EXERCISE PROMPT: Reproduce the whole listing, keeping each word unchanged.

INPUT FOR THIS TASK:
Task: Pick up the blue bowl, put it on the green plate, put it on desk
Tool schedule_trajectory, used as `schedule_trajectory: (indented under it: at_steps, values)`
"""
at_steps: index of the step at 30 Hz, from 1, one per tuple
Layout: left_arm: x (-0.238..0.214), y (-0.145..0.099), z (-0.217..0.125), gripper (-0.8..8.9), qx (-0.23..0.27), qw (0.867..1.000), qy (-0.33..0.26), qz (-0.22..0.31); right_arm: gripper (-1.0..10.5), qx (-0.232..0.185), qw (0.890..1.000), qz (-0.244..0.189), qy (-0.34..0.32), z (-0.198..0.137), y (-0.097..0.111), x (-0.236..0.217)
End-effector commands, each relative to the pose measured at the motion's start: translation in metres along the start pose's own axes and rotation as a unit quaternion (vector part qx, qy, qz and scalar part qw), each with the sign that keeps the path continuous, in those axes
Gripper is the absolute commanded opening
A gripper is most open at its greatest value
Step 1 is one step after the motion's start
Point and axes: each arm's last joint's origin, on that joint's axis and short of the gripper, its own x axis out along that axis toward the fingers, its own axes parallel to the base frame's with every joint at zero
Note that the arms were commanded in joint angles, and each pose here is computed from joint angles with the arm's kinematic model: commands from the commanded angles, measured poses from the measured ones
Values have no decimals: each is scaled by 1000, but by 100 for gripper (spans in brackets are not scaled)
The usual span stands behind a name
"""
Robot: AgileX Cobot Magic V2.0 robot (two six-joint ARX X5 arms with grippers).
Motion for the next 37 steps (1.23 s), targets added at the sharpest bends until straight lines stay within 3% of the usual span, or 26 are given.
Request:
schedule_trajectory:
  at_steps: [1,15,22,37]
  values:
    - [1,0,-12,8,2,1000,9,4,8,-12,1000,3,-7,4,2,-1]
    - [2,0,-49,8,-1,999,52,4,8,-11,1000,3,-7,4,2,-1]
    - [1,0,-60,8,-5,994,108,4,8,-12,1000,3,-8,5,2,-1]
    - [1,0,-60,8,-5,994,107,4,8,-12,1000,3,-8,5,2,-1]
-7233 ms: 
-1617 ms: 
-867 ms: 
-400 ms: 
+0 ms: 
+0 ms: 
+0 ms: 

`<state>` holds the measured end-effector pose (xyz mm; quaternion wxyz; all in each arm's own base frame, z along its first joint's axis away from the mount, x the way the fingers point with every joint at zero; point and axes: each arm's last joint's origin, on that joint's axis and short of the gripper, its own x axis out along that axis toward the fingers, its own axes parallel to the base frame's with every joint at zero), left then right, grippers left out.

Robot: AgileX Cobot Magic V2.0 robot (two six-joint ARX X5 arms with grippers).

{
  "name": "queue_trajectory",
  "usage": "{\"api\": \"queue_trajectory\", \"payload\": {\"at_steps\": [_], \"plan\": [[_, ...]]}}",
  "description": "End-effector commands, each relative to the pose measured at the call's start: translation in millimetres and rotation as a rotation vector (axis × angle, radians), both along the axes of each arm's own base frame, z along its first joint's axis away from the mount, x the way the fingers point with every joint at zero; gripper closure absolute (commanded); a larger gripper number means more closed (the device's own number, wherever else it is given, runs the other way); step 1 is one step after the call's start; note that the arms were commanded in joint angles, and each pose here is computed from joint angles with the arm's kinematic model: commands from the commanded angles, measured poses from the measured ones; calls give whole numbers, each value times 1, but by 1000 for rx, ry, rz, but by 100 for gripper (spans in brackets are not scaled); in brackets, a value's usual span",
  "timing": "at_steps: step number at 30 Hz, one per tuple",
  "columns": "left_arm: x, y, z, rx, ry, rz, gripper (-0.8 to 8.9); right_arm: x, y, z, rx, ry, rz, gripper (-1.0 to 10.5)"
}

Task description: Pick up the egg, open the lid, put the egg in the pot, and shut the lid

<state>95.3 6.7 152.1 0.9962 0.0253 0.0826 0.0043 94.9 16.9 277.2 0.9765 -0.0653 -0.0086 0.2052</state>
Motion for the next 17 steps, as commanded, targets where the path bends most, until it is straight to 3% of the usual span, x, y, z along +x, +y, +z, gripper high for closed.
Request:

RESPONSE BOX:
Task: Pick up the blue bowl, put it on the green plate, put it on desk
Tool schedule_trajectory, used as `schedule_trajectory: (indented under it: at_steps, values)`
"""
at_steps: index of the step at 30 Hz, from 1, one per tuple
Layout: left_arm: x (-0.238..0.214), y (-0.145..0.099), z (-0.217..0.125), gripper (-0.8..8.9), qx (-0.23..0.27), qw (0.867..1.000), qy (-0.33..0.26), qz (-0.22..0.31); right_arm: gripper (-1.0..10.5), qx (-0.232..0.185), qw (0.890..1.000), qz (-0.244..0.189), qy (-0.34..0.32), z (-0.198..0.137), y (-0.097..0.111), x (-0.236..0.217)
End-effector commands, each relative to the pose measured at the motion's start: translation in metres along the start pose's own axes and rotation as a unit quaternion (vector part qx, qy, qz and scalar part qw), each with the sign that keeps the path continuous, in those axes
Gripper is the absolute commanded opening
A gripper is most open at its greatest value
Step 1 is one step after the motion's start
Point and axes: each arm's last joint's origin, on that joint's axis and short of the gripper, its own x axis out along that axis toward the fingers, its own axes parallel to the base frame's with every joint at zero
Note that the arms were commanded in joint angles, and each pose here is computed from joint angles with the arm's kinematic model: commands from the commanded angles, measured poses from the measured ones
Values have no decimals: each is scaled by 1000, but by 100 for gripper (spans in brackets are not scaled)
The usual span stands behind a name
"""
Robot: AgileX Cobot Magic V2.0 robot (two six-joint ARX X5 arms with grippers).
Motion for the next 37 steps (1.23 s), targets added at the sharpest bends until straight lines stay within 3% of the usual span, or 26 are given.
Request:
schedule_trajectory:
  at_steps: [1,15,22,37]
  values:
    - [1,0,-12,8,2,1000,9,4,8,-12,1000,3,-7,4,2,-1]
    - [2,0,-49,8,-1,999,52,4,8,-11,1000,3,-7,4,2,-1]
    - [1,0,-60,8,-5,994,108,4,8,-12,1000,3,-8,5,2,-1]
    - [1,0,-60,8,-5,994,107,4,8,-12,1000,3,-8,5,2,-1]
-7233 ms: 
-1617 ms: 
-867 ms: 
-400 ms: 
+0 ms: 
+0 ms: 
+0 ms: 

`<state>` holds the measured end-effector pose (xyz mm; quaternion wxyz; all in each arm's own base frame, z along its first joint's axis away from the mount, x the way the fingers point with every joint at zero; point and axes: each arm's last joint's origin, on that joint's axis and short of the gripper, its own x axis out along that axis toward the fingers, its own axes parallel to the base frame's with every joint at zero), left then right, grippers left out.

Robot: AgileX Cobot Magic V2.0 robot (two six-joint ARX X5 arms with grippers).

{
  "name": "queue_trajectory",
  "usage": "{\"api\": \"queue_trajectory\", \"payload\": {\"at_steps\": [_], \"plan\": [[_, ...]]}}",
  "description": "End-effector commands, each relative to the pose measured at the call's start: translation in millimetres and rotation as a rotation vector (axis × angle, radians), both along the axes of each arm's own base frame, z along its first joint's axis away from the mount, x the way the fingers point with every joint at zero; gripper closure absolute (commanded); a larger gripper number means more closed (the device's own number, wherever else it is given, runs the other way); step 1 is one step after the call's start; note that the arms were commanded in joint angles, and each pose here is computed from joint angles with the arm's kinematic model: commands from the commanded angles, measured poses from the measured ones; calls give whole numbers, each value times 1, but by 1000 for rx, ry, rz, but by 100 for gripper (spans in brackets are not scaled); in brackets, a value's usual span",
  "timing": "at_steps: step number at 30 Hz, one per tuple",
  "columns": "left_arm: x, y, z, rx, ry, rz, gripper (-0.8 to 8.9); right_arm: x, y, z, rx, ry, rz, gripper (-1.0 to 10.5)"
}

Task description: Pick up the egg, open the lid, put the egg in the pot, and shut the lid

<state>95.3 6.7 152.1 0.9962 0.0253 0.0826 0.0043 94.9 16.9 277.2 0.9765 -0.0653 -0.0086 0.2052</state>
Motion for the next 17 steps, as commanded, targets where the path bends most, until it is straight to 3% of the usual span, x, y, z along +x, +y, +z, gripper high for closed.
Request:

No further answer is expected.